OPINION:
The liberal media may have lost interest in the Obama administration’s sleazy job offers to two potential Senate candidates, but the White House shouldn’t breathe too easily just yet. Republican congressmen and alternative media remain on the hunt for answers, and for justice.
The White House acknowledged dangling potential jobs to Democratic candidates Joe Sestak in Pennsylvania and Andrew Romanoff in Colorado while trying to persuade each to drop primary challenges against the administration’s favored incumbent senators. The White House said it used former President Bill Clinton as an intermediary for the benefit of Pennsylvania’s Arlen Specter. For the sake of Colorado’s Michael Bennet, White House Deputy Chief of Staff Jim Messina sent an e-mail listing three specific jobs Mr. Romanoff might receive if he would abandon the race.
In both cases, White House counsel Robert F. Bauer said he conducted an internal investigation and blithely assured the world that no laws were broken. How reassuring. Never mind that the various stories of the people involved didn’t always mesh or that a number of legal experts said the offers were illegal “on their face.” And never mind that Mr. Bauer was precisely the wrong person to conduct such an investigation.
“At worst, [Mr. Bauer’s interference] impeded any legitimate Justice Department investigation, harmed the cause of justice and reinforced public disgust with Washington,” wrote William A. Burck and David B. Rivkin Jr., both former Justice Department officials who also served in Republican White House counsel’s offices, in a June 4 column. “The White House counsel is the president’s principal legal adviser, but the role is not independent of the president or the White House,” they informed.
The Justice Department, therefore, not the White House, should lead such an investigation of the White House itself.
On Friday, Heritage Foundation legal scholars Hans A. von Spakovsky and Charles Stimson chimed in. They noted that Mr. Bauer’s investigation involved deposing nobody under oath and that Mr. Bauer answers directly to one of the men suspected of being involved in the job discussions, Chief of Staff Rahm Emanuel. This is as bad a conflict of interest as can be imagined. The two scholars thus suggest that Attorney General Eric H. Holder Jr. has “an ethical and professional duty” to make sure an independent inquiry is conducted.

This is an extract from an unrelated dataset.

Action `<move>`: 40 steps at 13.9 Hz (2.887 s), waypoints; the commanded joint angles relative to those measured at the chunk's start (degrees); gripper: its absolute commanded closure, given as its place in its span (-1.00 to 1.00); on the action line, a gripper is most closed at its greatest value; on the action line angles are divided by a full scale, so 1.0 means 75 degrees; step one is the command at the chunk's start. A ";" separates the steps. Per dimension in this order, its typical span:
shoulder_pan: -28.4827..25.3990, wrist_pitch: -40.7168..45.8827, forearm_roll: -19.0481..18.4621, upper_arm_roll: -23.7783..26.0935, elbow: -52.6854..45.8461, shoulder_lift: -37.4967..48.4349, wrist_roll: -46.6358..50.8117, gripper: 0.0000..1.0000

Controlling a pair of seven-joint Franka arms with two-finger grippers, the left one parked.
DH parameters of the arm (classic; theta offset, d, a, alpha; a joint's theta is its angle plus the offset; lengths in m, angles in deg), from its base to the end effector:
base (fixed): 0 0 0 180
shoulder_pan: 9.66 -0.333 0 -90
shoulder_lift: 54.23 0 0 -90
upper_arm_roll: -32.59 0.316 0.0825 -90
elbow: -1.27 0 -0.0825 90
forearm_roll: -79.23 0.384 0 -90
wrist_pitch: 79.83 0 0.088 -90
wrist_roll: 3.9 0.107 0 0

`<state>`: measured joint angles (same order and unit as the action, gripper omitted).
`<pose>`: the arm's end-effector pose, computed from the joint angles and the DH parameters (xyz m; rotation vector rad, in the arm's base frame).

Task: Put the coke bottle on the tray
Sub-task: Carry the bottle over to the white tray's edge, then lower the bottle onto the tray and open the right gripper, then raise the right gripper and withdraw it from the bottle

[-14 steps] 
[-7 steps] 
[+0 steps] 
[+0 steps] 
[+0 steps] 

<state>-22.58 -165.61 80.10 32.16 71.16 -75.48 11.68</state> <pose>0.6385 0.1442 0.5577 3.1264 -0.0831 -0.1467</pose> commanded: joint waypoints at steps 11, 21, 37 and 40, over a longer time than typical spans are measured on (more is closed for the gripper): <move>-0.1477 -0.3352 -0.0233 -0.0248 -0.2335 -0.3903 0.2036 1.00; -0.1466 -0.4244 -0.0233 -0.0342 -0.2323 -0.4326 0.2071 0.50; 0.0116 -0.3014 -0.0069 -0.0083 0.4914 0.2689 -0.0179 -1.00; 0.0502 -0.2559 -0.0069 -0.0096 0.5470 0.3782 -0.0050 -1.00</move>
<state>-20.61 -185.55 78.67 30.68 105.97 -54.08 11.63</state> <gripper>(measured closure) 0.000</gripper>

Enter top Republican House Judiciary Committee members Rep. Lamar Smith of Texas and Rep. James F. Sensenbrenner Jr. of Wisconsin. On Friday, they introduced a resolution of inquiry to force the Justice Department to turn over “any and all documents and correspondence relating” to these cases. The committee, by rule, must consider such a resolution within 14 legislative days.
“If the administration has nothing to hide, why not provide Congress with the requested documents and restore integrity to our election process?” Mr. Smith asked. “It’s time for the White House to make good on its promise of transparency and come clean about what other elections administration officials may have sought to influence.” We couldn’t have said it better ourselves.
The great misimpression is that the White House should be ashamed of engaging in tawdry “politics as usual.” That’s too nice to a White House that no longer deserves any benefit of the doubt. Using federal jobs as lures for political action is illegal in most cases, which makes it worse than the “usual” political games. A fuller investigation clearly is warranted.